- _Exercise requirements_:
Using "round" as the search string, find the matching lines below and copy them.

[Records from a data collection]
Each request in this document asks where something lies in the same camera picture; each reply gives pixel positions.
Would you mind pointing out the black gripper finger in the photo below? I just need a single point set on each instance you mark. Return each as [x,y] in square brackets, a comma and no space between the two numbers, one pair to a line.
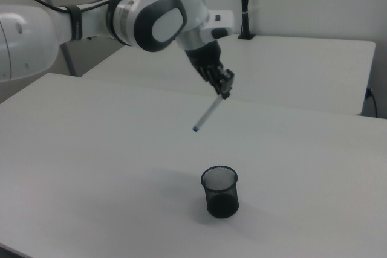
[215,79]
[227,84]

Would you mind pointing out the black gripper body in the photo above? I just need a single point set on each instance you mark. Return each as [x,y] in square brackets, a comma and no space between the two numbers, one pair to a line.
[207,55]

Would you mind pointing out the white marker with blue cap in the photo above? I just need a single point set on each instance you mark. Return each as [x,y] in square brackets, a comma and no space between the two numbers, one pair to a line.
[208,113]

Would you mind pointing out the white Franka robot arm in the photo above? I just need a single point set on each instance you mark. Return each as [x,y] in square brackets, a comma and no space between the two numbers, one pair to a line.
[90,22]

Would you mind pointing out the white side table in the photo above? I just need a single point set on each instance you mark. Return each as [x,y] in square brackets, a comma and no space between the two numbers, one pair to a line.
[287,67]

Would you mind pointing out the black mesh pen cup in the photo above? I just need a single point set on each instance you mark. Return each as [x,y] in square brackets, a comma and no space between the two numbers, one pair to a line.
[222,206]

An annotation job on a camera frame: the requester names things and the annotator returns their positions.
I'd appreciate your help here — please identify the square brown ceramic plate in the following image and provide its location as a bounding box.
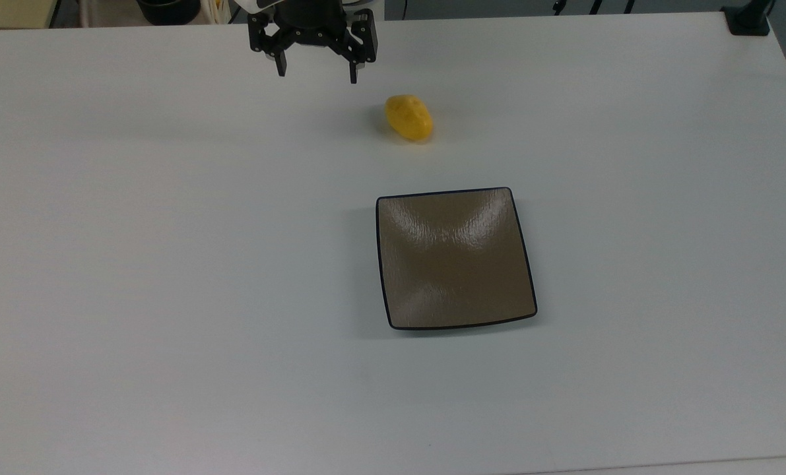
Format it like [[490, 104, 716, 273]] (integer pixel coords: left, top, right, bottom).
[[375, 187, 539, 331]]

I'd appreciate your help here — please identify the black table clamp mount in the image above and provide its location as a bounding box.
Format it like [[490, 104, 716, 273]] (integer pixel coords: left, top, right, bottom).
[[722, 0, 775, 36]]

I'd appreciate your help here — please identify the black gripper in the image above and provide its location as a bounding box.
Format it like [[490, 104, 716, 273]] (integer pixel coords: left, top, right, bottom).
[[247, 0, 379, 84]]

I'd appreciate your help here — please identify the beige wooden board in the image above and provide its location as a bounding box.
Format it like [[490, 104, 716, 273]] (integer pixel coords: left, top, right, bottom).
[[0, 0, 61, 29]]

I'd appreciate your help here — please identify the yellow potato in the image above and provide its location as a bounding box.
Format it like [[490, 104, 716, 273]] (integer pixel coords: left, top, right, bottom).
[[385, 94, 434, 141]]

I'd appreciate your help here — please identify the black round bin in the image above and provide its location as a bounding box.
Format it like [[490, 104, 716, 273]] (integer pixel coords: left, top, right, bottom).
[[136, 0, 201, 26]]

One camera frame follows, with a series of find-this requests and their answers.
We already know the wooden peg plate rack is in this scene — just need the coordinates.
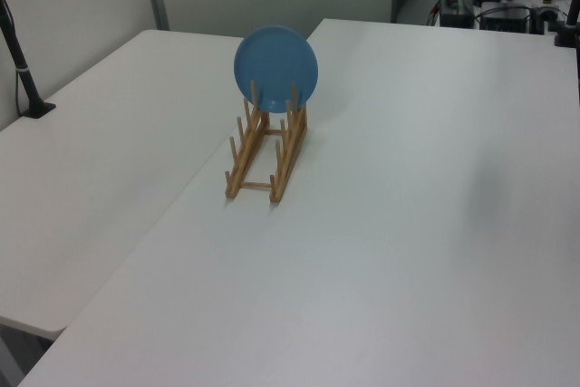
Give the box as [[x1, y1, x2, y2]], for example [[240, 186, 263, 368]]
[[224, 80, 308, 203]]

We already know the black pole with table clamp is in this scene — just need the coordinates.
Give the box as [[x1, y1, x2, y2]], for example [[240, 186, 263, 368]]
[[554, 0, 580, 49]]

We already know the small black device box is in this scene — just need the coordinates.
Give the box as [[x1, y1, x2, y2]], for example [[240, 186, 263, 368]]
[[529, 5, 561, 35]]

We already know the blue round plate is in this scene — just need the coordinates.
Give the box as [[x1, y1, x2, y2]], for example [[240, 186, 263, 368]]
[[233, 25, 320, 115]]

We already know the black camera stand with clamp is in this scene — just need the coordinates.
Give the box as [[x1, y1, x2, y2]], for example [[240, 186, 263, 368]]
[[0, 0, 58, 121]]

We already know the black computer box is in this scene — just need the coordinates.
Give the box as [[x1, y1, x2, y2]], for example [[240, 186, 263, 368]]
[[478, 5, 532, 34]]

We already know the black power adapter box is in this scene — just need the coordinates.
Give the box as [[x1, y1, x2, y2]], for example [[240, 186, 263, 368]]
[[440, 0, 476, 28]]

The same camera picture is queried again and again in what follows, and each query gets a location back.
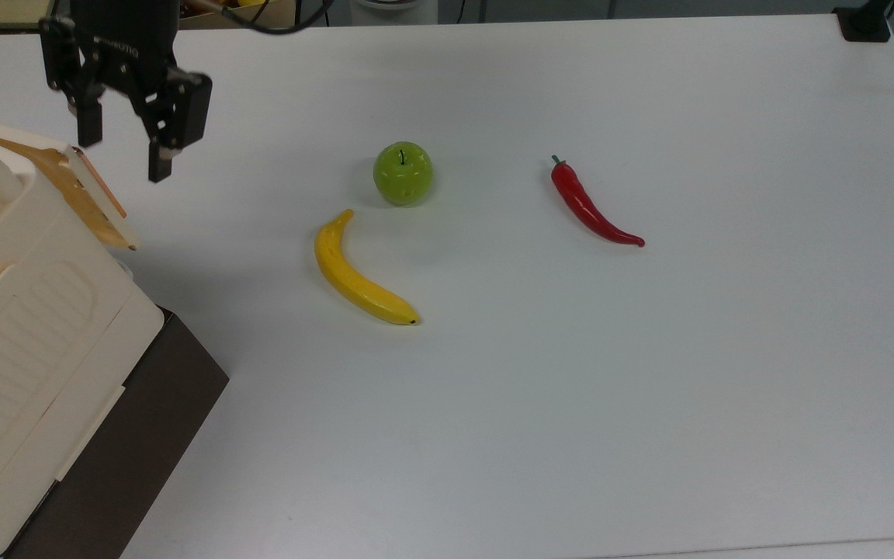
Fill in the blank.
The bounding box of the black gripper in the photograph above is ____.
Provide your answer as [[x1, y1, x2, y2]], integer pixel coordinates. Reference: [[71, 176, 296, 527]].
[[39, 0, 213, 184]]

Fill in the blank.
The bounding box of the orange door handle strip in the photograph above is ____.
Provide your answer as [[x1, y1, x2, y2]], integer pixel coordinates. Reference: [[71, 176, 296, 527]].
[[73, 146, 129, 220]]

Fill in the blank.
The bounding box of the cream cabinet door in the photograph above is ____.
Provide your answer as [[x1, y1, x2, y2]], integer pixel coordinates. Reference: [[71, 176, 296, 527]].
[[0, 124, 140, 252]]

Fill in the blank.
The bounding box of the cream plastic cabinet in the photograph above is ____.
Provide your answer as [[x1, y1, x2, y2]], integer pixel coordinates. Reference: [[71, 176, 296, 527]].
[[0, 111, 165, 559]]

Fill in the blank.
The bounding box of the yellow toy banana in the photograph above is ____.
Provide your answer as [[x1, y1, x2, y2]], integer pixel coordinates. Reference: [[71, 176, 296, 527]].
[[314, 208, 421, 327]]

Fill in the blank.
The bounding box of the green toy apple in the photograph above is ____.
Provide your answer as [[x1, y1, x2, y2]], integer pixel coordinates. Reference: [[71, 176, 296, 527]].
[[372, 141, 435, 207]]

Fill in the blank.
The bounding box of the dark brown drawer box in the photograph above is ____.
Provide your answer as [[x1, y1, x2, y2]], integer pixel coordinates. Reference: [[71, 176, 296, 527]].
[[0, 307, 230, 559]]

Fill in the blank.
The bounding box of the red toy chili pepper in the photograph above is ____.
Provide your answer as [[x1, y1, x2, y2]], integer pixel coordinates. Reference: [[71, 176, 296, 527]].
[[549, 154, 646, 248]]

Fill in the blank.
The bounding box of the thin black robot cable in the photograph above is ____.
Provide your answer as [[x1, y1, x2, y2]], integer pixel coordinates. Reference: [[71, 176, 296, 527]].
[[210, 0, 337, 36]]

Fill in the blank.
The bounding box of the black camera stand clamp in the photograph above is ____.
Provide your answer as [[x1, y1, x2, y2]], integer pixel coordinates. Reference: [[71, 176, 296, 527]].
[[832, 0, 894, 44]]

- _Answer section_:
I'd appreciate your help here — please identify the black round bin in the image above and provide its location as a bounding box.
We already know the blue round plate is in this scene — just need the coordinates.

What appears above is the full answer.